(Ottawa) La nouvelle version de la loi sur l’aide médicale à mourir doit tenir compte d’un jugement de la Cour suprême tombé vendredi, selon certains sénateurs.

Un comité sénatorial est à étudier le projet de loi C-7, réponse du gouvernement fédéral au jugement de septembre 2019 de la Cour supérieure du Québec. La juge Christine Baudouin avait tranché en faveur de deux Québécois atteints de maladies dégénératives incurables, Jean Truchon et Nicole Gladu, qui reprochaient à la loi fédérale d’imposer un critère de « mort raisonnablement prévisible ».

S’il assouplit l’accès à l’aide médicale à mourir comme l’imposait le jugement du tribunal québécois, C-7 en exclut les personnes souffrant de maladies mentales. Devant le comité sénatorial lundi matin, le ministre fédéral de la Justice, David Lametti, a argué que parce qu’il n’y a pas de consensus sur le sujet, la question des maladies mentales doit être étudiée davantage.

« C’est une exception créée par l’incertitude scientifique. Ce n’est pas une exception créée par un manque d’empathie ou un manque de compassion », a offert le ministre aux sénateurs.

Or, vendredi dernier, la Cour suprême du Canada a tranché en faveur d’un Ontarien, estimant qu’il avait subi de la discrimination à cause de ses problèmes de santé mentale. L’homme a réussi ainsi à faire retirer son nom du registre des délinquants sexuels de l’Ontario.

Lundi, deux sénateurs, le conservateur Claude Carignan et le progressiste Pierre Dalphond, ont cité au ministre Lametti ce jugement qui rappelle l’interdiction de la discrimination en raison de la santé mentale.

« Comment le gouvernement voit une justification à nier le droit à l’égalité aux personnes souffrant de maladies mentales ? » a demandé le sénateur Dalphond, se référant au jugement de vendredi.

« Tout porte à croire que ce sera encore invalidé », a dit le sénateur Carignan à propos du projet de loi de C-7. « C’est un peu gros comme motif de discrimination de vous entendre dire “il n’y a pas de consensus, donc on discrimine” », a reproché le sénateur au ministre Lametti.

« J’espère que ça va être une mesure temporaire », a réitéré le ministre, soulignant que la loi doit être éventuellement révisée et que la maladie mentale sera alors à l’étude.

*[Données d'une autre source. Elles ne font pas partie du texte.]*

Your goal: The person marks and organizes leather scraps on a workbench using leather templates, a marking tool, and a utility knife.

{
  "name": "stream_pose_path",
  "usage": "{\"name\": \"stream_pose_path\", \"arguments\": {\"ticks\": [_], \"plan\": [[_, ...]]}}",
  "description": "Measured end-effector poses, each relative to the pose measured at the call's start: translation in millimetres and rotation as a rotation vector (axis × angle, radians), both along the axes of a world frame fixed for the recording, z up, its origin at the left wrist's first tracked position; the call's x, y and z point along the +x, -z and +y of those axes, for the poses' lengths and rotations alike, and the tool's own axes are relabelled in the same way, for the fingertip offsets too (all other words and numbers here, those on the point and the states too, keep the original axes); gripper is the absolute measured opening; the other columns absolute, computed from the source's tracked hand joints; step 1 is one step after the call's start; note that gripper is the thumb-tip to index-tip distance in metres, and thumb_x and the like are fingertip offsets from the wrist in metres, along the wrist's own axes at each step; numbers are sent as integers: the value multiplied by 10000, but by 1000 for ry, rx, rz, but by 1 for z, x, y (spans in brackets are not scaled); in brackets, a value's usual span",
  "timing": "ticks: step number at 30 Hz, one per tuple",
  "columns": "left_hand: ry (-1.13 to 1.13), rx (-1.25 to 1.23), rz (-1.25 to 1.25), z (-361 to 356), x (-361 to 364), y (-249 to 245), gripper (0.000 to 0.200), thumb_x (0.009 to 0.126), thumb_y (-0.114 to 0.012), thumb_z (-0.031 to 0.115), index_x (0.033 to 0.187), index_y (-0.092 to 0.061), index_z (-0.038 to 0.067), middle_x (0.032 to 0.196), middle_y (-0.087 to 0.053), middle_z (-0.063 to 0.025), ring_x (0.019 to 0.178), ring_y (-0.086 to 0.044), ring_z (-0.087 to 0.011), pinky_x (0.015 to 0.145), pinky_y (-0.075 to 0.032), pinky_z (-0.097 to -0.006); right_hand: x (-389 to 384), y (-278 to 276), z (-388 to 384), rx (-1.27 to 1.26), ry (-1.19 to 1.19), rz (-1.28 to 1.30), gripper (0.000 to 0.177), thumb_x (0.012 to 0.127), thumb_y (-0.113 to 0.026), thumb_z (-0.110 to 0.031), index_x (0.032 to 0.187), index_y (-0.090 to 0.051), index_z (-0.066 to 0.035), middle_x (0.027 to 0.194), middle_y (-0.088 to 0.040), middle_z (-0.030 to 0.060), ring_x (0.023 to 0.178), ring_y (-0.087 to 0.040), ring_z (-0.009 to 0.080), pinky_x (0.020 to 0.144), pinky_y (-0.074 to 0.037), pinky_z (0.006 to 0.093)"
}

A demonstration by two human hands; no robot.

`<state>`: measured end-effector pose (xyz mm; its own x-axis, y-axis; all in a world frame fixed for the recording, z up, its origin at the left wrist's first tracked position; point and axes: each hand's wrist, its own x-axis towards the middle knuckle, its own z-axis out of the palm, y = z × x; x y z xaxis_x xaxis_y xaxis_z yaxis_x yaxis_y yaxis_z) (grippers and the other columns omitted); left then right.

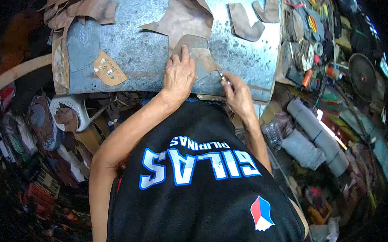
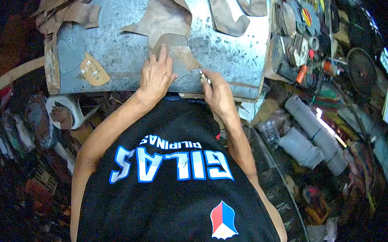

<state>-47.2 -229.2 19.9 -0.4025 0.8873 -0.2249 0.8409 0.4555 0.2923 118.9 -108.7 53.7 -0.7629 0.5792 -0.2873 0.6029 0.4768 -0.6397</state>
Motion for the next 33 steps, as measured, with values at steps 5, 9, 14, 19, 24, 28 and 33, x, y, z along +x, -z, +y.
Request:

En attendant, le ministre est convaincu que C-7 passera le test des tribunaux, « même après la décision de la Cour suprême de vendredi ».

« C’est une exclusion très mince […] et donc, nous croyons que c’est constitutionnel. […] On prévoit des changements après avoir étudié la question comme il faut », a-t-il dit.

Le sénateur Dalphond a exigé un avis juridique neuf révisé, tenant compte du jugement de vendredi, sur la constitutionnalité de C-7. Le ministre s’est engagé à le lui fournir.


M. Lametti a également mis l’emphase sur sa volonté de lancer la révision de la loi « aussi vite que possible », mais il n’était pas en mesure d’assurer que ce soit le cas.

« Je voudrais que ça commence demain », a-t-il confié. « C’est mon opinion personnelle. Je dois convaincre d’autres collègues autour de la table », a-t-il précisé.

Le processus de révision doit aborder d’autres enjeux comme le consentement préalable et la possibilité ou non pour les personnes mineures jugées suffisamment matures de recourir à l’aide médicale à mourir.

Le comité sénatorial a également entendu, lundi, des représentants de l’Association des psychiatres du Canada pour qui l’exclusion des personnes atteintes de maladie mentale est discriminatoire et stigmatisante.

Plusieurs sénateurs ont aussi fait part de leurs objections à cette disposition de la loi, soulignant que pour les patients n’étant pas en situation de mort prévisible cela représenterait un autre obstacle à leur démarche.